**EXERCISE**
The response should be the complete listing below, unchanged.

**THE DATA**
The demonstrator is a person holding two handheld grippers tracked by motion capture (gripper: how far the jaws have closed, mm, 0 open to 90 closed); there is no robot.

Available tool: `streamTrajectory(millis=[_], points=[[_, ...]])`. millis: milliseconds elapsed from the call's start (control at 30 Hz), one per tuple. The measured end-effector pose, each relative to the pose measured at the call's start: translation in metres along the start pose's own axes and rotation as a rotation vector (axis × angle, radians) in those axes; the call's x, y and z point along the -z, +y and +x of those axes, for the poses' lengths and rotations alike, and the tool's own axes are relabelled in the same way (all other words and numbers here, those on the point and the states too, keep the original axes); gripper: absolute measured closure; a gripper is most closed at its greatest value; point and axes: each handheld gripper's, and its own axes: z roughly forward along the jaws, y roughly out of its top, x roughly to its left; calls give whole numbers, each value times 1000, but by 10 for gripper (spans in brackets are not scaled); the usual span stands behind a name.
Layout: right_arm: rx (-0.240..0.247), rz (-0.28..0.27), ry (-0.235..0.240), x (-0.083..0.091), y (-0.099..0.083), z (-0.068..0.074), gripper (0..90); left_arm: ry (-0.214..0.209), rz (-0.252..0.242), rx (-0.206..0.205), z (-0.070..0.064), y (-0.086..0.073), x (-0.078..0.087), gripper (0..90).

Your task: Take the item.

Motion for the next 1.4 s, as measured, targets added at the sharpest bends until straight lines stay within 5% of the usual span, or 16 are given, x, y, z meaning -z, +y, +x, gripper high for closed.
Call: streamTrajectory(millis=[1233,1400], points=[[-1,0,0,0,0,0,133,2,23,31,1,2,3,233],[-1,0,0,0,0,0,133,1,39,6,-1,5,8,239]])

**ANSWER**
The demonstrator is a person holding two handheld grippers tracked by motion capture (gripper: how far the jaws have closed, mm, 0 open to 90 closed); there is no robot.

Available tool: `streamTrajectory(millis=[_], points=[[_, ...]])`. millis: milliseconds elapsed from the call's start (control at 30 Hz), one per tuple. The measured end-effector pose, each relative to the pose measured at the call's start: translation in metres along the start pose's own axes and rotation as a rotation vector (axis × angle, radians) in those axes; the call's x, y and z point along the -z, +y and +x of those axes, for the poses' lengths and rotations alike, and the tool's own axes are relabelled in the same way (all other words and numbers here, those on the point and the states too, keep the original axes); gripper: absolute measured closure; a gripper is most closed at its greatest value; point and axes: each handheld gripper's, and its own axes: z roughly forward along the jaws, y roughly out of its top, x roughly to its left; calls give whole numbers, each value times 1000, but by 10 for gripper (spans in brackets are not scaled); the usual span stands behind a name.
Layout: right_arm: rx (-0.240..0.247), rz (-0.28..0.27), ry (-0.235..0.240), x (-0.083..0.091), y (-0.099..0.083), z (-0.068..0.074), gripper (0..90); left_arm: ry (-0.214..0.209), rz (-0.252..0.242), rx (-0.206..0.205), z (-0.070..0.064), y (-0.086..0.073), x (-0.078..0.087), gripper (0..90).

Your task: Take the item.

Motion for the next 1.4 s, as measured, targets added at the sharpest bends until straight lines stay within 5% of the usual span, or 16 are given, x, y, z meaning -z, +y, +x, gripper high for closed.
Call: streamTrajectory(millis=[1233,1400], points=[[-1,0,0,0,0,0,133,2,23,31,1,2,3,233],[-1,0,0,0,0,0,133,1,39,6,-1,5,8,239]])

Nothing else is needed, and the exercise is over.